EXERCISE PROMPT> Without including any images, output the listing below exactly.

SOURCE DATA>
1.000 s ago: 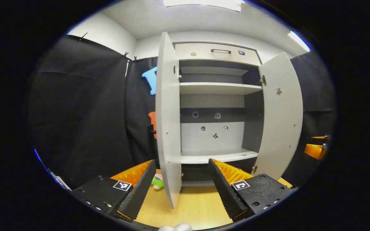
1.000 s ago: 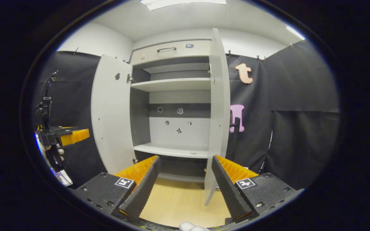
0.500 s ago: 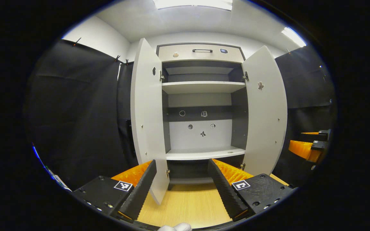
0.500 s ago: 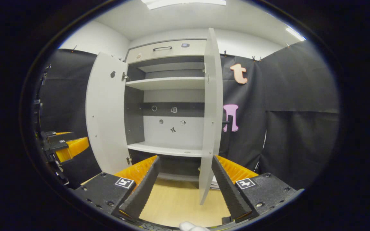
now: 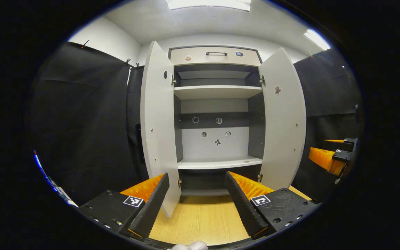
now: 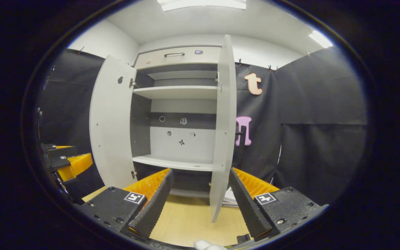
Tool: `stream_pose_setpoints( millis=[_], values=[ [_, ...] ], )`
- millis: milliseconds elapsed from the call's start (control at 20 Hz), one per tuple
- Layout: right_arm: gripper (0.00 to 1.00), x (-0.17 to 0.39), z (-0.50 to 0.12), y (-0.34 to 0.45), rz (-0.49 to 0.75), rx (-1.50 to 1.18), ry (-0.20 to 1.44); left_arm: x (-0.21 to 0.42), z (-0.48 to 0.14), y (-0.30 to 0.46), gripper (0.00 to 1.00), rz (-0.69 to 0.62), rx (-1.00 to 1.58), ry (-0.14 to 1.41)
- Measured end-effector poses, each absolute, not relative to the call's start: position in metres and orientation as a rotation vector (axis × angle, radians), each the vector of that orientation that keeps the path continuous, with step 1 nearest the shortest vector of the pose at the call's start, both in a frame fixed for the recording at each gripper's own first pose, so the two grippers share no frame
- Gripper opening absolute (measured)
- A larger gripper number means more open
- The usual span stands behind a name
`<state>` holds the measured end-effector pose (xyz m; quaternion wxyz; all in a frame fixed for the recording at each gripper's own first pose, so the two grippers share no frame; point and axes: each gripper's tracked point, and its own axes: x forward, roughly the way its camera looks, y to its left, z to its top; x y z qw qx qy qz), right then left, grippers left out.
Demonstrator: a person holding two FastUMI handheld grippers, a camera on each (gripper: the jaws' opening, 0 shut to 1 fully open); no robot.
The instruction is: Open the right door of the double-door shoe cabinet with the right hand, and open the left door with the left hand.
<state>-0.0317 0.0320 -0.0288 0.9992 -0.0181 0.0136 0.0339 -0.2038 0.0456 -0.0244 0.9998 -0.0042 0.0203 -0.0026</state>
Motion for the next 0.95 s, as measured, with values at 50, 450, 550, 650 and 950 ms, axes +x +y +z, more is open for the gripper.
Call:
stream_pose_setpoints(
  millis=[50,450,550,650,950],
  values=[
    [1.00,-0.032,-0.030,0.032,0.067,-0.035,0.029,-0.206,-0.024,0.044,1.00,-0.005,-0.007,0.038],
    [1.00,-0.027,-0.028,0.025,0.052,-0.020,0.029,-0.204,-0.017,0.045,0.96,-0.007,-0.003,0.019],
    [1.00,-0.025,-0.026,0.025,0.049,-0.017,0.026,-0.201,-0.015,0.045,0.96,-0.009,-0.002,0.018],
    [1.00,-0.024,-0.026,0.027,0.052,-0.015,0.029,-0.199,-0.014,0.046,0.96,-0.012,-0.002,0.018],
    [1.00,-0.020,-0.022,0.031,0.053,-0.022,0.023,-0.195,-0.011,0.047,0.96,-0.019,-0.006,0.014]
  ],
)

REPLY TO THE TASK>
1.000 s ago: 
1.000 s ago: 
0.500 s ago: 
0.500 s ago: 
now: 
now: 
Tool: `stream_pose_setpoints( millis=[_], values=[ [_, ...] ], )`
- millis: milliseconds elapsed from the call's start (control at 20 Hz), one per tuple
- Layout: right_arm: gripper (0.00 to 1.00), x (-0.17 to 0.39), z (-0.50 to 0.12), y (-0.34 to 0.45), rz (-0.49 to 0.75), rx (-1.50 to 1.18), ry (-0.20 to 1.44); left_arm: x (-0.21 to 0.42), z (-0.48 to 0.14), y (-0.30 to 0.46), gripper (0.00 to 1.00), rz (-0.69 to 0.62), rx (-1.00 to 1.58), ry (-0.14 to 1.41)
- Measured end-effector poses, each absolute, not relative to the call's start: position in metres and orientation as a rotation vector (axis × angle, radians), each the vector of that orientation that keeps the path continuous, with step 1 nearest the shortest vector of the pose at the call's start, both in a frame fixed for the recording at each gripper's own first pose, so the two grippers share no frame
- Gripper opening absolute (measured)
- A larger gripper number means more open
- The usual span stands behind a name
`<state>` holds the measured end-effector pose (xyz m; quaternion wxyz; all in a frame fixed for the recording at each gripper's own first pose, so the two grippers share no frame; point and axes: each gripper's tracked point, and its own axes: x forward, roughly the way its camera looks, y to its left, z to its top; x y z qw qx qy qz), right then left, grippers left out.
Demonstrator: a person holding two FastUMI handheld grippers, a camera on each (gripper: the jaws' opening, 0 shut to 1 fully open); no robot.
The instruction is: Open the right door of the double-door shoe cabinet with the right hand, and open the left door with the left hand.
<state>-0.0317 0.0320 -0.0288 0.9992 -0.0181 0.0136 0.0339 -0.2038 0.0456 -0.0244 0.9998 -0.0042 0.0203 -0.0026</state>
Motion for the next 0.95 s, as measured, with values at 50, 450, 550, 650 and 950 ms, axes +x +y +z, more is open for the gripper.
Call:
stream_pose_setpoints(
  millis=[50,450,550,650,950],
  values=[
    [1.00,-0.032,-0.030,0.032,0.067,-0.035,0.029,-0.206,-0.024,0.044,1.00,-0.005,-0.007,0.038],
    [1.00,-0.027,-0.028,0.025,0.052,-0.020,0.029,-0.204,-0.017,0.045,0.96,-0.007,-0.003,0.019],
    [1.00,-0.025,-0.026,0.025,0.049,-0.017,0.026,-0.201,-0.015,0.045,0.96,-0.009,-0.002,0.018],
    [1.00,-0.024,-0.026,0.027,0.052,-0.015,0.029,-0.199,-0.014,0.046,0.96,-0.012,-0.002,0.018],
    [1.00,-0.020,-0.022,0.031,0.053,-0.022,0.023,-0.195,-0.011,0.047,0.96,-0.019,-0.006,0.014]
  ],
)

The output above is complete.